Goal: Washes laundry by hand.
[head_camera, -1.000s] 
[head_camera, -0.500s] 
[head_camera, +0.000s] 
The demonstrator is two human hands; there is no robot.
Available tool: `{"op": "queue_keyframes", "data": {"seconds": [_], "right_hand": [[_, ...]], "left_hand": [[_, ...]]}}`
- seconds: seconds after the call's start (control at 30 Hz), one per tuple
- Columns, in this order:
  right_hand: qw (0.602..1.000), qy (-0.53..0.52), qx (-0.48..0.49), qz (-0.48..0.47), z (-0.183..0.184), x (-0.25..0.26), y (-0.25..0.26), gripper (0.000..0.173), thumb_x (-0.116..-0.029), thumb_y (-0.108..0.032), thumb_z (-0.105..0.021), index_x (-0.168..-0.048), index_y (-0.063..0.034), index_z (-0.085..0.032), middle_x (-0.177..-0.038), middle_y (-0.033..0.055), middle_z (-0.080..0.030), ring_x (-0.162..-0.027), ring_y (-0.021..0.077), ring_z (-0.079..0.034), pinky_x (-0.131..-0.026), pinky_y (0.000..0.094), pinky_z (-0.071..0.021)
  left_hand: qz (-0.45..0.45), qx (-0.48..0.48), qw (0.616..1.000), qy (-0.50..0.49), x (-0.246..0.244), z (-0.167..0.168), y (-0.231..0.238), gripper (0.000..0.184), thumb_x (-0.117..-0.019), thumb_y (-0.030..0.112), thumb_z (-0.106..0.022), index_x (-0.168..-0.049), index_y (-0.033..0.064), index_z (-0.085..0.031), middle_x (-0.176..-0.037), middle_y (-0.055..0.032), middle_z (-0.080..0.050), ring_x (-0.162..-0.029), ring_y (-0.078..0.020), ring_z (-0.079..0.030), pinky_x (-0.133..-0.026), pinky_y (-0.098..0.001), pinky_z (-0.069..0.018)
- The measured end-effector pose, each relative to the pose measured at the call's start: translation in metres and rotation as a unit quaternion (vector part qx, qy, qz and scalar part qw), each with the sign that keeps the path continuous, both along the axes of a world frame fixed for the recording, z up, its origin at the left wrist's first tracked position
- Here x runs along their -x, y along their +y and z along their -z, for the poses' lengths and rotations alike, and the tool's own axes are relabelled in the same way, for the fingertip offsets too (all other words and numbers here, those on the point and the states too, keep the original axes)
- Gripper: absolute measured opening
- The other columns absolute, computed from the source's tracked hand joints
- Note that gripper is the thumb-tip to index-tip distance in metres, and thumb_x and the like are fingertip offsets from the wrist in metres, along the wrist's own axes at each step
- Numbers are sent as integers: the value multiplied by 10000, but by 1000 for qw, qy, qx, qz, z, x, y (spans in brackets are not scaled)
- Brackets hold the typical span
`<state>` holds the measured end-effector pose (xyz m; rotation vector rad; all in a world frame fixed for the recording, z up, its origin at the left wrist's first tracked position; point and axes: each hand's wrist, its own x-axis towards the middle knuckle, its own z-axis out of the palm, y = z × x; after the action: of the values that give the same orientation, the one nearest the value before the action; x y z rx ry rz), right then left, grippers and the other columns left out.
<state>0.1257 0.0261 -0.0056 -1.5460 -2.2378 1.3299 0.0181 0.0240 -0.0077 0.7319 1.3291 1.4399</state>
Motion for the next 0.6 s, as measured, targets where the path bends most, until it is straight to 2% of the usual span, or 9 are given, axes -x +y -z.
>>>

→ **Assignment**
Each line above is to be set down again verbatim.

→ **Exercise result**
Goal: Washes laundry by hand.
[head_camera, -1.000s] 
[head_camera, -0.500s] 
[head_camera, +0.000s] 
The demonstrator is two human hands; there is no robot.
Available tool: `{"op": "queue_keyframes", "data": {"seconds": [_], "right_hand": [[_, ...]], "left_hand": [[_, ...]]}}`
- seconds: seconds after the call's start (control at 30 Hz), one per tuple
- Columns, in this order:
  right_hand: qw (0.602..1.000), qy (-0.53..0.52), qx (-0.48..0.49), qz (-0.48..0.47), z (-0.183..0.184), x (-0.25..0.26), y (-0.25..0.26), gripper (0.000..0.173), thumb_x (-0.116..-0.029), thumb_y (-0.108..0.032), thumb_z (-0.105..0.021), index_x (-0.168..-0.048), index_y (-0.063..0.034), index_z (-0.085..0.032), middle_x (-0.177..-0.038), middle_y (-0.033..0.055), middle_z (-0.080..0.030), ring_x (-0.162..-0.027), ring_y (-0.021..0.077), ring_z (-0.079..0.034), pinky_x (-0.131..-0.026), pinky_y (0.000..0.094), pinky_z (-0.071..0.021)
  left_hand: qz (-0.45..0.45), qx (-0.48..0.48), qw (0.616..1.000), qy (-0.50..0.49), x (-0.246..0.244), z (-0.167..0.168), y (-0.231..0.238), gripper (0.000..0.184), thumb_x (-0.117..-0.019), thumb_y (-0.030..0.112), thumb_z (-0.106..0.022), index_x (-0.168..-0.049), index_y (-0.033..0.064), index_z (-0.085..0.031), middle_x (-0.176..-0.037), middle_y (-0.055..0.032), middle_z (-0.080..0.050), ring_x (-0.162..-0.029), ring_y (-0.078..0.020), ring_z (-0.079..0.030), pinky_x (-0.133..-0.026), pinky_y (-0.098..0.001), pinky_z (-0.069..0.018)
- The measured end-effector pose, each relative to the pose measured at the call's start: translation in metres and rotation as a unit quaternion (vector part qx, qy, qz and scalar part qw), each with the sign that keeps the path continuous, both along the axes of a world frame fixed for the recording, z up, its origin at the left wrist's first tracked position
- Here x runs along their -x, y along their +y and z along their -z, for the poses' lengths and rotations alike, and the tool's own axes are relabelled in the same way, for the fingertip offsets too (all other words and numbers here, those on the point and the states too, keep the original axes)
- Gripper: absolute measured opening
- The other columns absolute, computed from the source's tracked hand joints
- Note that gripper is the thumb-tip to index-tip distance in metres, and thumb_x and the like are fingertip offsets from the wrist in metres, along the wrist's own axes at each step
- Numbers are sent as integers: the value multiplied by 10000, but by 1000 for qw, qy, qx, qz, z, x, y (spans in brackets are not scaled)
- Brackets hold the typical span
`<state>` holds the measured end-effector pose (xyz m; rotation vector rad; all in a world frame fixed for the recording, z up, its origin at the left wrist's first tracked position; point and axes: each hand's wrist, its own x-axis towards the middle knuckle, its own z-axis out of the palm, y = z × x; after the action: of the values that give the same orientation, the one nearest the value before the action; x y z rx ry rz), right then left, grippers and the other columns left out.
<state>0.1257 0.0261 -0.0056 -1.5460 -2.2378 1.3299 0.0181 0.0240 -0.0077 0.7319 1.3291 1.4399</state>
Motion for the next 0.6 s, as measured, targets where the path bends most, until it is straight to 2% of the usual span, or 9 are given, axes -x +y -z.
>>>

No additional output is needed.